A large cohort study finds no reduction in treatment failure with broader-spectrum therapy but increased risk of secondary infections.
Standard-dose amoxicillin provides comparable effectiveness to amoxicillin-clavulanate for adults with acute sinusitis, with a more favourable safety profile, according to a large nationwide cohort study.
Acute sinusitis has the highest rate of antibiotic prescribing in adults younger than 65 years, the US researchers wrote in JAMA.
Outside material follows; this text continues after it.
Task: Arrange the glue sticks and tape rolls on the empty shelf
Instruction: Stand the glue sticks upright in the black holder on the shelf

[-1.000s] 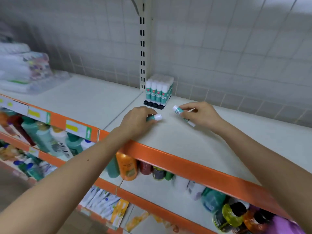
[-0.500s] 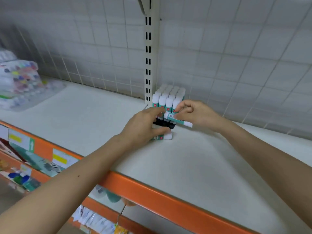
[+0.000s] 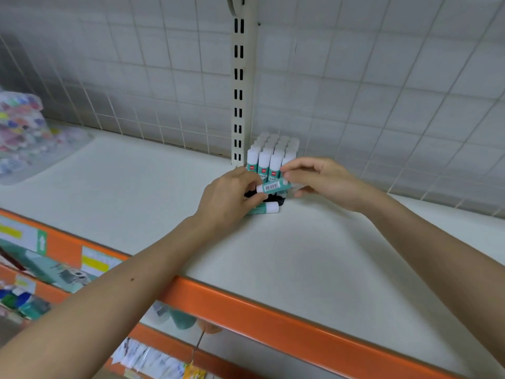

“There is no consensus regarding whether amoxicillin-clavulanate or amoxicillin should be first-line treatment for uncomplicated acute sinusitis in adults,” they said.
The retrospective analysis included 521,244 adults aged 18 to 64 years treated in outpatient settings across the United States between 2018 and 2023.
After propensity score matching, 234,608 patients were analysed, with balanced baseline characteristics including comorbidities, prior antibiotic exposure and markers of disease severity.
Treatment failure, defined as antibiotic switching, repeat outpatient encounters or escalation to emergency or inpatient care within 14 days, was uncommon at 3.1% overall and did not differ between treatment groups (3.0% for amoxicillin-clavulanate vs 3.1% for amoxicillin; RR 0.96, 95% CI 0.92–1.01).
The most frequent component was a new antibiotic dispensation without a visit, followed by a return consultation with a change in therapy, while hospital-level care was rare.
Subgroup analyses showed no clinically meaningful differences by age group, sex, immunocompromised status or amoxicillin dosing strategy.
Although a small relative reduction in treatment failure was observed with amoxicillin-clavulanate among younger adults, the absolute benefit was minimal, with hundreds of patients needing treatment to prevent a single failure event.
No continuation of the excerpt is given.